**What to do**
Each line in the entries below that holds the string "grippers" is to be listed.

**Recorded information**
---+---
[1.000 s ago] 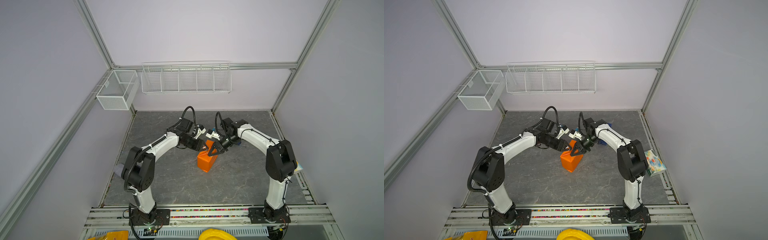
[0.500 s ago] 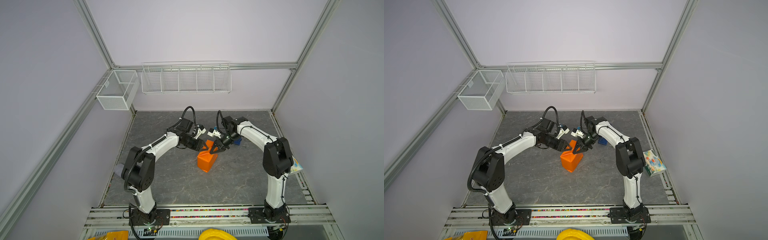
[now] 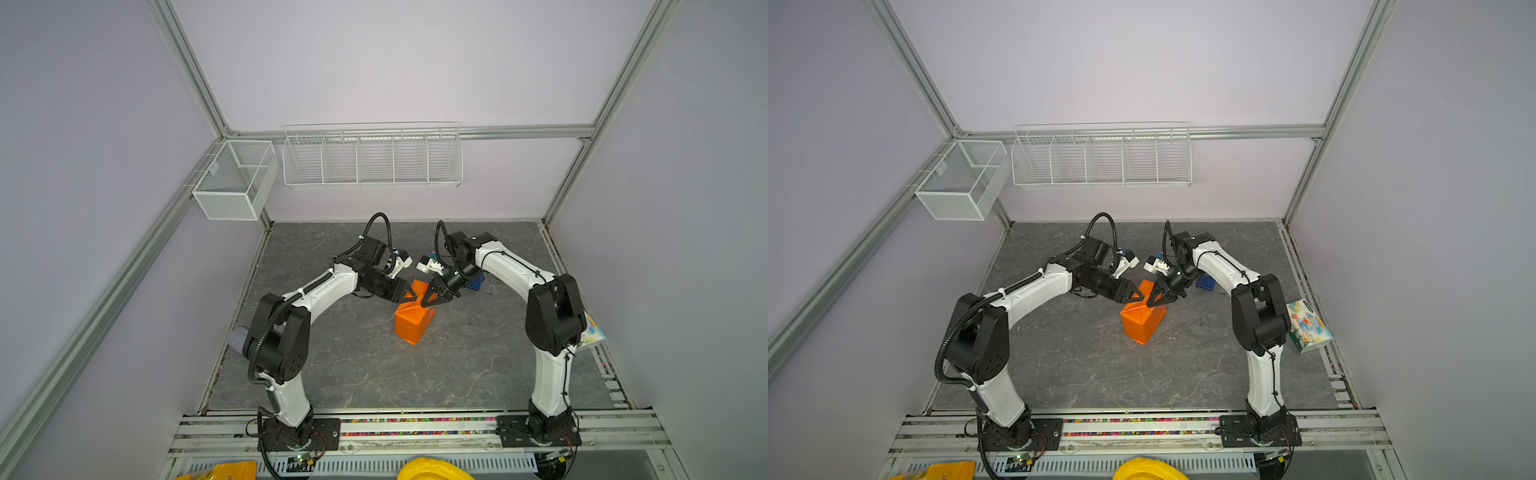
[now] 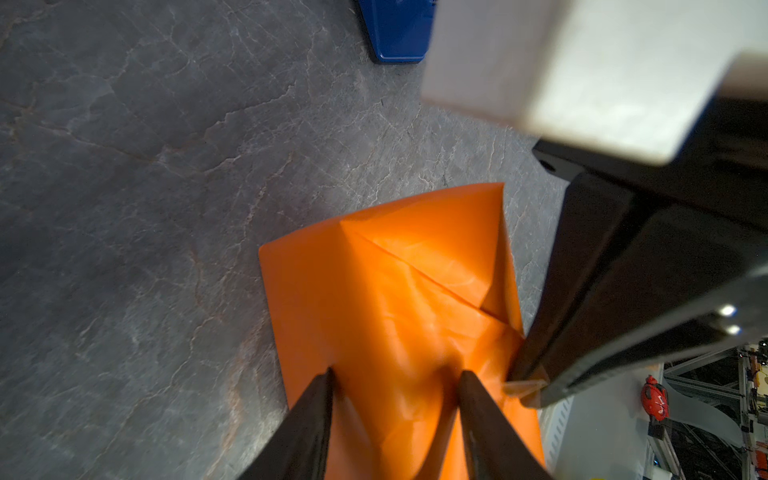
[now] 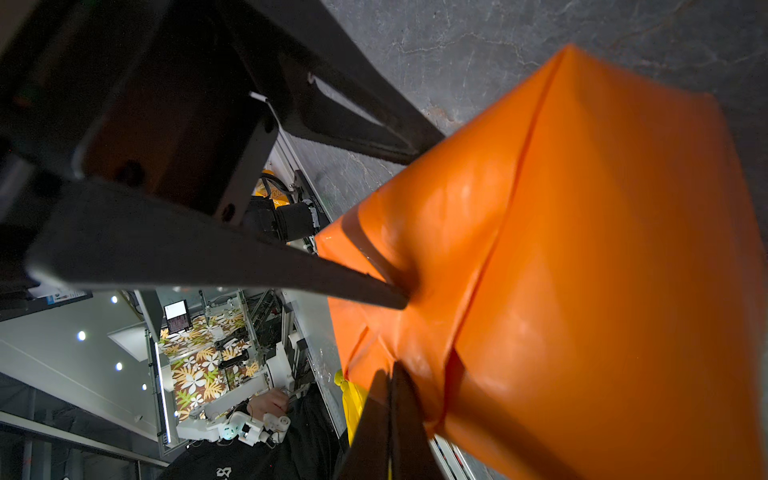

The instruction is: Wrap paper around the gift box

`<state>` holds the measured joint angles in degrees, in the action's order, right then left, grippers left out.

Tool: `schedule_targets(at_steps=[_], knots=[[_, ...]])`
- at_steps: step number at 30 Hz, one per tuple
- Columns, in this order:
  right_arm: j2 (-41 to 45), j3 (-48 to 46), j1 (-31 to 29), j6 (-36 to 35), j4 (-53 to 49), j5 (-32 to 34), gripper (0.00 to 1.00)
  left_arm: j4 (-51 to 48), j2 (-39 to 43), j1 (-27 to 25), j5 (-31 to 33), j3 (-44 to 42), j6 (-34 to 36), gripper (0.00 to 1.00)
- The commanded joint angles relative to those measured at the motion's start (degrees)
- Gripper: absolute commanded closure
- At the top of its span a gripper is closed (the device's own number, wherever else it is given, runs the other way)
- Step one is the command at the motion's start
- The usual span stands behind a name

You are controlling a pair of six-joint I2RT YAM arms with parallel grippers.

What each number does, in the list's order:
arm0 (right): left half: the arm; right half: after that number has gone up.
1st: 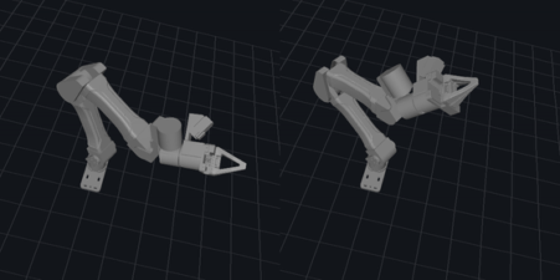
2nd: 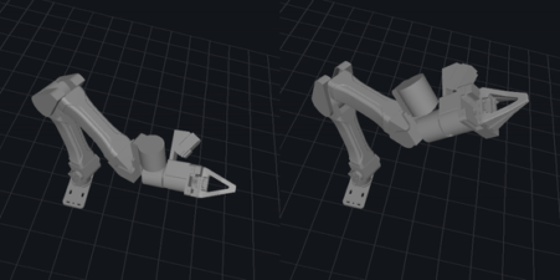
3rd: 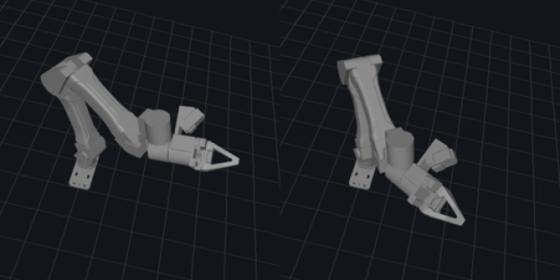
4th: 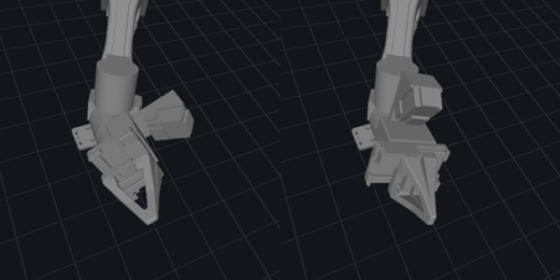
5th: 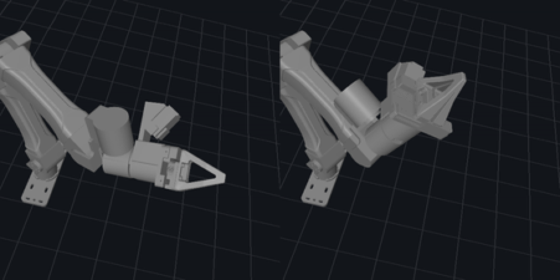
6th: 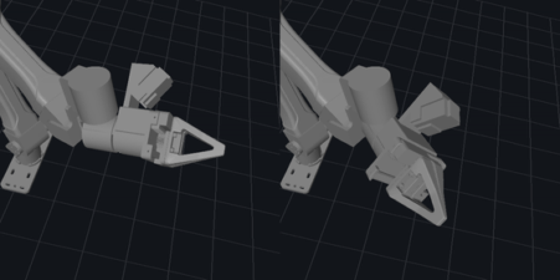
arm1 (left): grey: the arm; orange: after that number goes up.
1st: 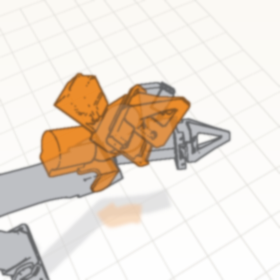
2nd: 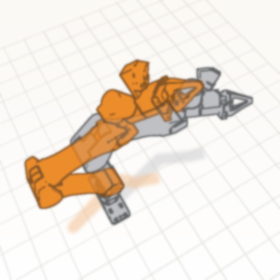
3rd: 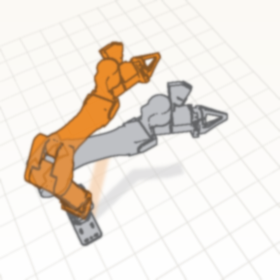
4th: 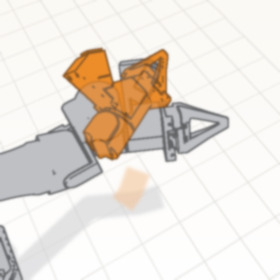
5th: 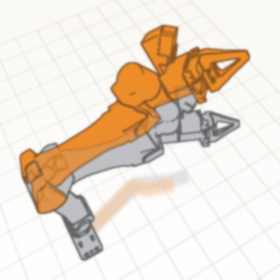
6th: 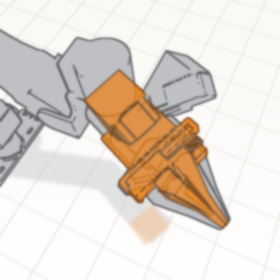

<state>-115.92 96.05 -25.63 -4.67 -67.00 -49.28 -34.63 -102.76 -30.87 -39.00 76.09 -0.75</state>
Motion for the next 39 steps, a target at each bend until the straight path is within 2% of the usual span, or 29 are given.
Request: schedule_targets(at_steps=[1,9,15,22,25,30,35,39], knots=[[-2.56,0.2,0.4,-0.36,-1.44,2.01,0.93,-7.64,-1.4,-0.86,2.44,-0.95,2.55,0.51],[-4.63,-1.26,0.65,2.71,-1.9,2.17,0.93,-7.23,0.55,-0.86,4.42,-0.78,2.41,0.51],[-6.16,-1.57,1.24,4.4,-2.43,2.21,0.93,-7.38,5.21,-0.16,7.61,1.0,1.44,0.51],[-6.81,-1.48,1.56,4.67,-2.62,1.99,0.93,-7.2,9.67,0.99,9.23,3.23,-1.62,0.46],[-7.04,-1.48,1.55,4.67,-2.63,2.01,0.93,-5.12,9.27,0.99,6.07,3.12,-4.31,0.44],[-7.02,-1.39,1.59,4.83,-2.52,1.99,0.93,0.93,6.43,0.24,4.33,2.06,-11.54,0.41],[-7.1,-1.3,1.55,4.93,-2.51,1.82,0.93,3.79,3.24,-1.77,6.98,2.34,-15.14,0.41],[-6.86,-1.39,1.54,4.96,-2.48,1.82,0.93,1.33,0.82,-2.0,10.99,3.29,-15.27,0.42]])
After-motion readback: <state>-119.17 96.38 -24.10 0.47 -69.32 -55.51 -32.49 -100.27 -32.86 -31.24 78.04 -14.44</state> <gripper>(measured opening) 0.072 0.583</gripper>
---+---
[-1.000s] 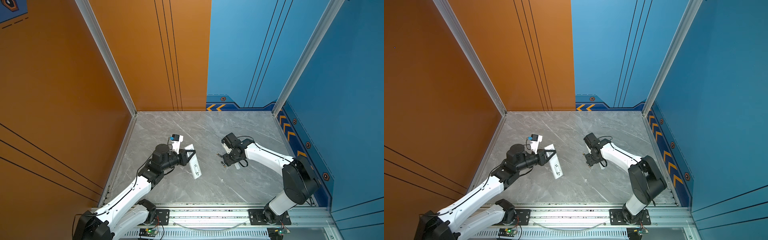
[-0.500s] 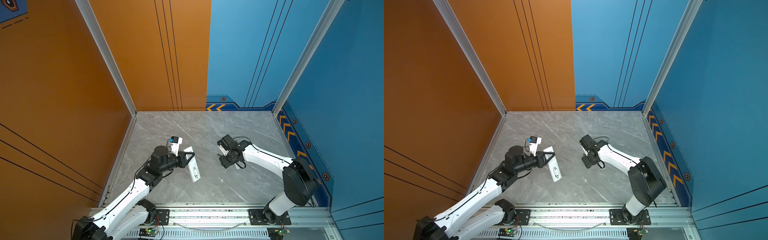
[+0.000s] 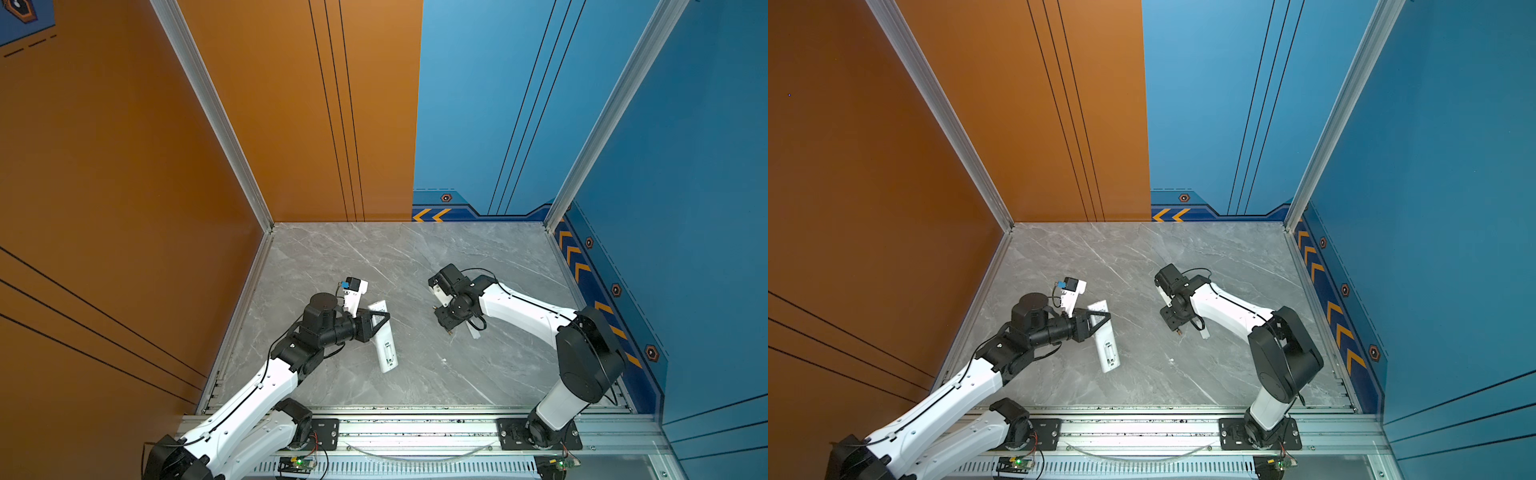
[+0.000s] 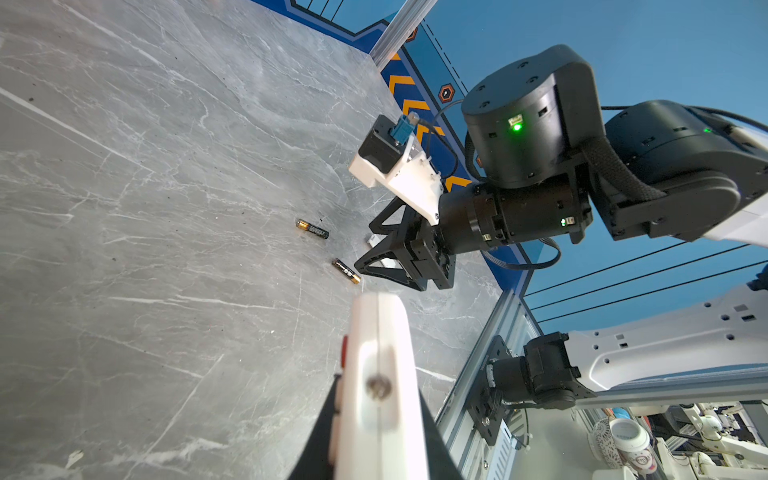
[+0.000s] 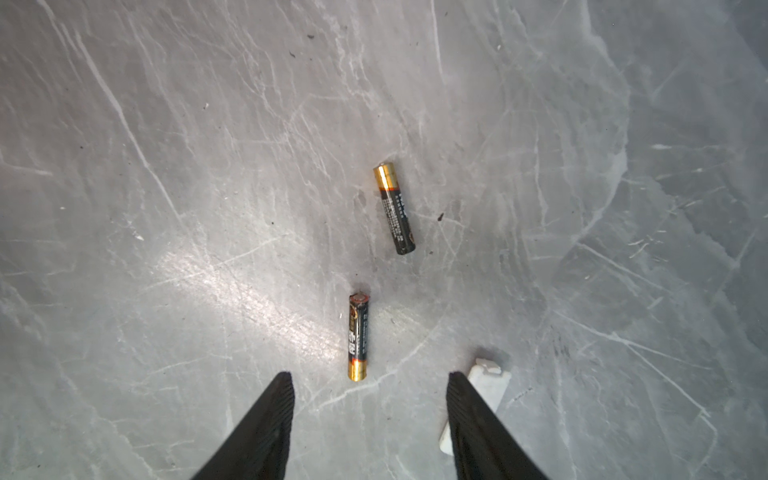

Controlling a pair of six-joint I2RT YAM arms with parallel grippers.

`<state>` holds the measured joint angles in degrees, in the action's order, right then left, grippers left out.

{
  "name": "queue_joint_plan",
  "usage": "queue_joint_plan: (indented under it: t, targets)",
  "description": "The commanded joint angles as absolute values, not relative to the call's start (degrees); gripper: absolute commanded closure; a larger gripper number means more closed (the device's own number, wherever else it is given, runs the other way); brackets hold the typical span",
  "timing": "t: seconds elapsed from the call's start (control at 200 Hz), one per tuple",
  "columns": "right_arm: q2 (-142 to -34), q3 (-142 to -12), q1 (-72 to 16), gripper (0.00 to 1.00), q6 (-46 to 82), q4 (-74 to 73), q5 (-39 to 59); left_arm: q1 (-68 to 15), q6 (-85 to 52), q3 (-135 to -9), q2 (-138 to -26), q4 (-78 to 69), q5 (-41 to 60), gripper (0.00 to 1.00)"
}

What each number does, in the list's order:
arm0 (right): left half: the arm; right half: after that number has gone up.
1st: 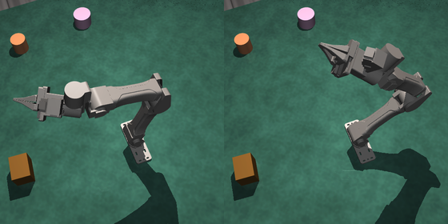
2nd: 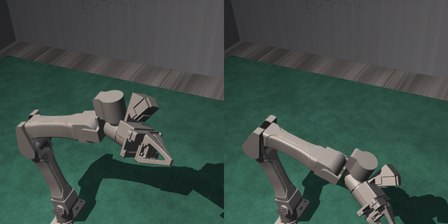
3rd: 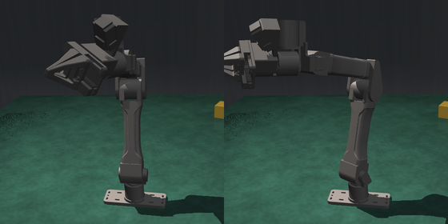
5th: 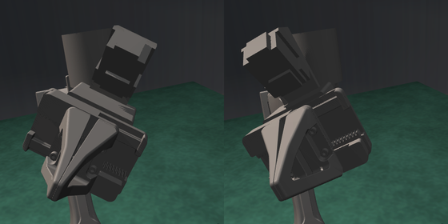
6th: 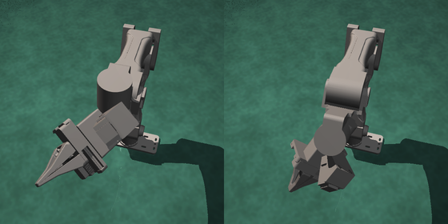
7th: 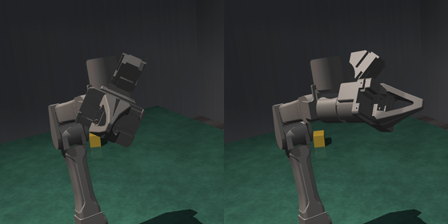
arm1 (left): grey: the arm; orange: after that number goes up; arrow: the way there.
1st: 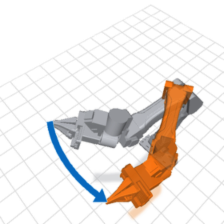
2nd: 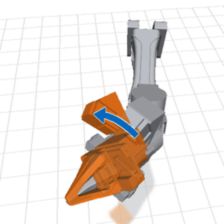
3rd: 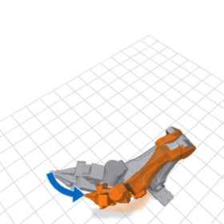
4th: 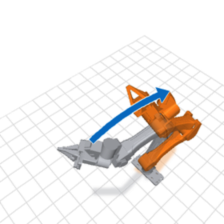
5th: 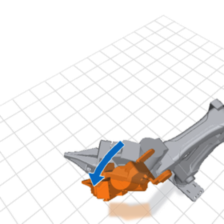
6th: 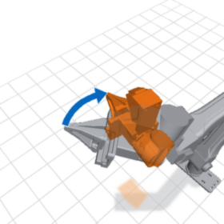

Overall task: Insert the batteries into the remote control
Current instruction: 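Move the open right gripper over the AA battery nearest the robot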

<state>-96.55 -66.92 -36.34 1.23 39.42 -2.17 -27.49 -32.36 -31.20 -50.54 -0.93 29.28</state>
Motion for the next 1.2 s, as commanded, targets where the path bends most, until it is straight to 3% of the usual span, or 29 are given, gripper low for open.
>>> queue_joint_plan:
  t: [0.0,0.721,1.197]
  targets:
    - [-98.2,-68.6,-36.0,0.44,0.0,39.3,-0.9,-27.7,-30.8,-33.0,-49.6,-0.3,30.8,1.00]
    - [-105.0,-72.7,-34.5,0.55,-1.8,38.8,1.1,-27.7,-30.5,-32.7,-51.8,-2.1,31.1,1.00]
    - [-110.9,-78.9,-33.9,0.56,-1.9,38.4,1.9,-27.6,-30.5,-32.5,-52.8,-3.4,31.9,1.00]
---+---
**Finished task**
`<state>` holds the measured joint angles in degrees, in the action's order, right then left, grippers left out.
You are controlling a pair of six-joint I2RT YAM arms with parallel grippers.
Controlling a pair of six-joint I2RT YAM arms with parallel grippers.
`<state>` holds the measured joint angles in degrees, in the action's order, right then left, grippers left out.

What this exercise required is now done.